From Paglesham to Tamborine – the Secret story, by Derek Ellard
My ancestors were all sailors, and apparently my first words were ‘da-da’ and ‘boat’. I lived on the East Coast and as a boy sailed the Blackwater, the Crouch and the Thames Estuary.
I loved the endless soft green marshes from Shoeburyness to Bradwell, the mournful cries of the winter wildfowl and the infinite estuary skies brimful of larks on a summer afternoon.
I lusted after smacks, bawleys, and barges, and was shocked to discover the fabled Mersea mud-berthed houseboats – those achingly elegant first-class racers from the early 20th century – with sheds on their decks. Thankfully they are all now sailing again and certified shedless.
It was ace cabinetmaker Rick Hughes who first introduced me to Secret and her beguiling ways. His father commissioned her from Shuttlewoods at Paglesham in the 1930s. She was, and still is, a sweet little smack yacht, and a secret because Hughes senior didn’t want his new wife to find out until she was well and truly launched. It was, after all, the 1930s – there was a depression on, and the war clouds were lowering. Of course, the boat did become a family secret, but by the 1970s she had been sold.
I commiserated with the Hughes family and gave them a small pencil sketch of her.

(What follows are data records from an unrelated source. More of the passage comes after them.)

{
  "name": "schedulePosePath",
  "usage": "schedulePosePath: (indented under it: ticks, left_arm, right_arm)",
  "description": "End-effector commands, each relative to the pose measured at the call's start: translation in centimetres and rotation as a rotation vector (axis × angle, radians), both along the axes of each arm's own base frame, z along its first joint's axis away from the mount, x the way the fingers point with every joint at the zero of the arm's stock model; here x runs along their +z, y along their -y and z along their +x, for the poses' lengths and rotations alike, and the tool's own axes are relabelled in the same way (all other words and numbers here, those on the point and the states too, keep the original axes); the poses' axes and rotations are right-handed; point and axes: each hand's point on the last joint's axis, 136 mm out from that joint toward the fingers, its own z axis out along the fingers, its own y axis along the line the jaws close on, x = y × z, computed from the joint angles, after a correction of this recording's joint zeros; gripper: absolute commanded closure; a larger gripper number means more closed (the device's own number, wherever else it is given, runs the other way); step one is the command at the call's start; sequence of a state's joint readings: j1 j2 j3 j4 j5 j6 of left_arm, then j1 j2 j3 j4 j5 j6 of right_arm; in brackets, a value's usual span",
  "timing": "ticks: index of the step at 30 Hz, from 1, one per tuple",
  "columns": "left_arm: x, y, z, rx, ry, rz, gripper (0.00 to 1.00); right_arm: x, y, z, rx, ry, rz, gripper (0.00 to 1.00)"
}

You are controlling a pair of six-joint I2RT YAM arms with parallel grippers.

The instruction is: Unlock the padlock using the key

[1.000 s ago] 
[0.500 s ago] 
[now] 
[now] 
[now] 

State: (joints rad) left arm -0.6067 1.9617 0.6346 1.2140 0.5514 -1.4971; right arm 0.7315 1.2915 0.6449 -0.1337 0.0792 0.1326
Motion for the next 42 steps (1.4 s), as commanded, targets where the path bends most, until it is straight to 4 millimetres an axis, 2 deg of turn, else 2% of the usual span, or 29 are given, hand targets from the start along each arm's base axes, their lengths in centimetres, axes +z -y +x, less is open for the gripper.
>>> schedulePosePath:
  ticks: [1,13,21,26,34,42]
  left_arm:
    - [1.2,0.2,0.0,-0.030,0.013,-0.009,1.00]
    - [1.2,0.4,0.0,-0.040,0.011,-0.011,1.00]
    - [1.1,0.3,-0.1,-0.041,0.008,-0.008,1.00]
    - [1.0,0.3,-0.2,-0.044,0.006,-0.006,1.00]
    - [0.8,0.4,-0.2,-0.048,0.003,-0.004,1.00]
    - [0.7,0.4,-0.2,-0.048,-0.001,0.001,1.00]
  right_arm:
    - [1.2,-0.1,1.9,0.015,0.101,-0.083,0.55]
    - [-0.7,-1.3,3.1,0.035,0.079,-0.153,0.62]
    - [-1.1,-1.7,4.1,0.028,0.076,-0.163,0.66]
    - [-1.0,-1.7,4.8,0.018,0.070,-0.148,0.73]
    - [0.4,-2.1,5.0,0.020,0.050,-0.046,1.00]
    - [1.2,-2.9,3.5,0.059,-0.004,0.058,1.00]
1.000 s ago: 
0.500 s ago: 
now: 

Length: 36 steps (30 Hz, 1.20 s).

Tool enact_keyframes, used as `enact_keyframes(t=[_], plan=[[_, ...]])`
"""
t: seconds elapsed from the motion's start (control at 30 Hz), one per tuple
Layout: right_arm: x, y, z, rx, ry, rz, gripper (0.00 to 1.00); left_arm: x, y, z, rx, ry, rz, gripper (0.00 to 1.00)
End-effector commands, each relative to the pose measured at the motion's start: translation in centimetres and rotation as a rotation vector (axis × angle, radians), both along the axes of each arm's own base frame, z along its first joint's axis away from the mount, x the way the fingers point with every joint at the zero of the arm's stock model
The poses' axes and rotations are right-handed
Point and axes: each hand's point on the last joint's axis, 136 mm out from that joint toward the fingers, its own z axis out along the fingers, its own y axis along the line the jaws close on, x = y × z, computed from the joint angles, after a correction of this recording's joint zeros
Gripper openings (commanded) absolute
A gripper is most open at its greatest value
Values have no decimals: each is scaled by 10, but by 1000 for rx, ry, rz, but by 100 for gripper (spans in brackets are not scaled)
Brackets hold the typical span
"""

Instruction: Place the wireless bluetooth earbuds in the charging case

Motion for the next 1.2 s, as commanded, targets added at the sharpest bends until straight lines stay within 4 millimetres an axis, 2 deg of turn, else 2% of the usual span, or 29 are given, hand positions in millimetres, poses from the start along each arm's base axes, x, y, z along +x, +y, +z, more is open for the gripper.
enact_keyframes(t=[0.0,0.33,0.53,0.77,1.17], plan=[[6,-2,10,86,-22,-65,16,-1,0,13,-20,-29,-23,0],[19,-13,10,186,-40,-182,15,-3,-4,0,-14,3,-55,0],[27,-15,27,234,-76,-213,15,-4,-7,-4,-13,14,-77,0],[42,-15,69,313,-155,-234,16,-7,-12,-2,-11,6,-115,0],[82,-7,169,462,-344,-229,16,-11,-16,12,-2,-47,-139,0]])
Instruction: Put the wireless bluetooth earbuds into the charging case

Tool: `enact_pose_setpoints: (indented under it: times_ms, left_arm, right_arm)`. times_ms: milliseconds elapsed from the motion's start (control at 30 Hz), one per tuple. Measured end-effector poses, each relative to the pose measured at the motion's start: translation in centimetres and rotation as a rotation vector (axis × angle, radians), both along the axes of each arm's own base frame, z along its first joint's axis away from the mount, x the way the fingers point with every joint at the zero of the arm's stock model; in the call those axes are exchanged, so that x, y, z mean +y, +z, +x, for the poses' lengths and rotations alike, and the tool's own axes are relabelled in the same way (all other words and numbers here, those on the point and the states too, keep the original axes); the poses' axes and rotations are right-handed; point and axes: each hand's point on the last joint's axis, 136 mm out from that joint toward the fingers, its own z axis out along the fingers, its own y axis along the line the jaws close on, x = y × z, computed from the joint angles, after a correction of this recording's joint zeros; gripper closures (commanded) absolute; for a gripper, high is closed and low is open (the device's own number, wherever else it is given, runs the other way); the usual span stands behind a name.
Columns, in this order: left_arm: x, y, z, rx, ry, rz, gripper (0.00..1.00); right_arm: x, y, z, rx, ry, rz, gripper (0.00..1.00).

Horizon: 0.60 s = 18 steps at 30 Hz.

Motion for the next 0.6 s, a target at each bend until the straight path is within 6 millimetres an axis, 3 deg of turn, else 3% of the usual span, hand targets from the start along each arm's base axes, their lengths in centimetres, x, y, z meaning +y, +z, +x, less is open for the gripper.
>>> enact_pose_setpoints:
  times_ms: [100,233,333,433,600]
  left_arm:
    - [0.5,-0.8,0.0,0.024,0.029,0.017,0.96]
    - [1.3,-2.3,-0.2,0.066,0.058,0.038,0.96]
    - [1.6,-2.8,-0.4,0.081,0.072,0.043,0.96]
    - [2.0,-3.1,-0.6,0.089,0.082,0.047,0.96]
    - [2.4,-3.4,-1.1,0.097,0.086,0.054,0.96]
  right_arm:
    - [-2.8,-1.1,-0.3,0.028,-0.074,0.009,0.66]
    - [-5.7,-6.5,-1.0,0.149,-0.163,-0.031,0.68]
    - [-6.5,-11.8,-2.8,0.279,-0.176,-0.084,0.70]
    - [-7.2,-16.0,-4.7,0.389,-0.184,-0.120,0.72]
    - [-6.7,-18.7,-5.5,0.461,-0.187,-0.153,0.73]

Rick and I then hatched a plan to build a new, smaller one. Well, it took over three decades and a move to the hyper-bright colours of subtropical Queensland to get the job done, but I think Hughes and Hughes would be pleased with the new Secret. I kept the gaff cutter rig, of course, and I made sure she looked the part: but under the water is a thoroughly modern hull, albeit with a three-quarter fixed keel.
The big news was in how they were sold – ready to cruise or race, but also ready to build, in kit form. We’d been fine-tuning our kit production for over a decade, and I thought it was high time someone designed a trailerable Essex smack – or, should I say, smackette. After all, this was the boat I had really always wanted.
So, there were no grown oak frames, no pitch pine planking and no oakum – instead, there was laminated cedar, marine ply and epoxy, but she displaced no more than 700kg and hit 6 knots in 9 of wind straight out of the box. A flight of fancy no more, then; and while the original Secret’s DNA may be diluted, Practical Boat Owner’s new project honours the seafarers of old – and it’s certainly an honour for all of us here on Tamborine Mountain.